Depending on who you speak to, corroboration is either a crucial safeguard or, as justice secretary Kenny MacAskill believes, an “outdated rule” which prevents convictions, notably in domestic violence and rape cases.

Earlier this month, former high court judge Lord McCluskey launched a renewed attack on the plan to scrap corroboration in criminal trials, sending an 18-page letter to Holyrood’s justice committee outlining his concerns.

Lord McCluskey warned that removing the need for evidence from two sources would put too much faith in “flawed police practices”, discarding the “slow, considered judgment of centuries of judges”.
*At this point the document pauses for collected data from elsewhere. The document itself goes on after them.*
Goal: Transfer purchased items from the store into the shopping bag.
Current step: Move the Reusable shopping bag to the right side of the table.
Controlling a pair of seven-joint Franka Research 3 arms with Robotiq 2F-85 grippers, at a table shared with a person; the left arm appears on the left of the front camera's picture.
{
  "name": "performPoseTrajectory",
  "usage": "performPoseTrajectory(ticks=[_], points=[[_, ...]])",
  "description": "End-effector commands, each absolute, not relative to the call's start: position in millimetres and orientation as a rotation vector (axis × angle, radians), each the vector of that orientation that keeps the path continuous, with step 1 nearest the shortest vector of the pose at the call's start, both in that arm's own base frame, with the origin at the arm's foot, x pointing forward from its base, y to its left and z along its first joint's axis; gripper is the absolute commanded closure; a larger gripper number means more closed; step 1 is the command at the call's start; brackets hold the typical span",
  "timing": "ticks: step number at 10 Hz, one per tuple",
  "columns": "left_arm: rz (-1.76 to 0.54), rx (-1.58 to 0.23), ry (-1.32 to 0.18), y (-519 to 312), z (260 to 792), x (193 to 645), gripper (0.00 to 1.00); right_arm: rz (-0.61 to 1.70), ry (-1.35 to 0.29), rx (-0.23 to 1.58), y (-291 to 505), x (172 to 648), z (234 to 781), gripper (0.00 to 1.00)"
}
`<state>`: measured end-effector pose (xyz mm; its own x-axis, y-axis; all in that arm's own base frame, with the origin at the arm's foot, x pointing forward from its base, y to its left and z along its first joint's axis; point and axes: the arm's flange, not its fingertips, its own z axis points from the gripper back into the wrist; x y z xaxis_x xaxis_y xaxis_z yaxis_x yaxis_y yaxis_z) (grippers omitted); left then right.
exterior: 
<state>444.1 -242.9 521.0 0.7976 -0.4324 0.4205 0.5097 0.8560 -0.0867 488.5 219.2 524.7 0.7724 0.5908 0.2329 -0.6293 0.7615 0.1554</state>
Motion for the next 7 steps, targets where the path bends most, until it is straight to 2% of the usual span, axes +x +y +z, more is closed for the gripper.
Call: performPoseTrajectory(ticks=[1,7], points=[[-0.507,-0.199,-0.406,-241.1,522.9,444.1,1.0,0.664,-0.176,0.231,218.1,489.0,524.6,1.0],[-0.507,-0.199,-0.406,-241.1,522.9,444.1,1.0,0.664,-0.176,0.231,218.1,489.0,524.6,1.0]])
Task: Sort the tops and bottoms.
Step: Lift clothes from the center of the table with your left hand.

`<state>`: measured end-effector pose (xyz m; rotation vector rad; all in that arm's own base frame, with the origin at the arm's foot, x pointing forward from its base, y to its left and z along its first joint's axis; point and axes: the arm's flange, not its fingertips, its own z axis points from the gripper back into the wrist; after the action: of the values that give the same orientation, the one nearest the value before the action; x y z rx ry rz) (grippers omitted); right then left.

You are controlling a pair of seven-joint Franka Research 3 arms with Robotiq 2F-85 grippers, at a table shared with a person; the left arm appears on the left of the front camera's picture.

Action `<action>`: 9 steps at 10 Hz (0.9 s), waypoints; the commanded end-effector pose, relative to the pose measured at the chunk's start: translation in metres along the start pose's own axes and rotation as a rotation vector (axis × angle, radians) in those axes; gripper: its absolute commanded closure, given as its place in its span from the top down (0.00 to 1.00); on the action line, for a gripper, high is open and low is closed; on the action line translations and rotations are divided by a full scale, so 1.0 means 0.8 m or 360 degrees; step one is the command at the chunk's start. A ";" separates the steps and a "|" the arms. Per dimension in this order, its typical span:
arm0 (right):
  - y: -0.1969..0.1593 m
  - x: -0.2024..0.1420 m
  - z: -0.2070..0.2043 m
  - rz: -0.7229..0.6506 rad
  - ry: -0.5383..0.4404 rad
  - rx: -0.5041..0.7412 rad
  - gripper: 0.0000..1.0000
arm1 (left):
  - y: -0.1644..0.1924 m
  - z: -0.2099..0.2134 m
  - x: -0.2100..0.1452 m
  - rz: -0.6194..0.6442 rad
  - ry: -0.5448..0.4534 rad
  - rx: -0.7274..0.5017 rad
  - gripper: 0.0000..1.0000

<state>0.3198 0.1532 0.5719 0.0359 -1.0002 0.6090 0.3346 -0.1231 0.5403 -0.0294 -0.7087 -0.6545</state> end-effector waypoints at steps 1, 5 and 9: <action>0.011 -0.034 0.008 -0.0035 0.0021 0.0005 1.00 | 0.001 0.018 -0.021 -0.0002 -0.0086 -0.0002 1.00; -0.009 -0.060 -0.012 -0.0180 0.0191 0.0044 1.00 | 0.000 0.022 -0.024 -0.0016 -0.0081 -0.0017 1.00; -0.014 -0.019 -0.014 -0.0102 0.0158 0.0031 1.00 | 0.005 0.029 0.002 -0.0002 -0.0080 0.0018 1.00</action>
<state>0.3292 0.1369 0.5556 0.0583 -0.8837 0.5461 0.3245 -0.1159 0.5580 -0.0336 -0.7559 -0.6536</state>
Similar interventions have been made by Lord Hope, the former deputy president of the Supreme Court, who described the Scottish Government’s proposed changes as “far-reaching and, potentially, quite dangerous”; and Lord Gill, the country’s most senior judge, who warned that abolishing corroboration risked fewer convictions and more miscarriages of justice.

But removing the need for corroboration has its supporters. Frank Mullholland, the Lord Advocate, has backed it as a necessary change for bringing more rapists and domestic abusers to justice.

When MSPs reconvene following the Easter recess, a series of amendments to the justice bill will be among the items under consideration. The bill currently includes a proposal to increase the majority of jury members required to return a verdict from a simple majority to a two-thirds majority. Billed as a safeguard for the accused should corroboration be scrapped, this would mean that a 15-member jury would require at least a 10-5 split.

In 2012, Peter Cadder walked free when his retrial collapsed. That case may be long forgotten, but its impact continues to reverberate through the Scottish legal system.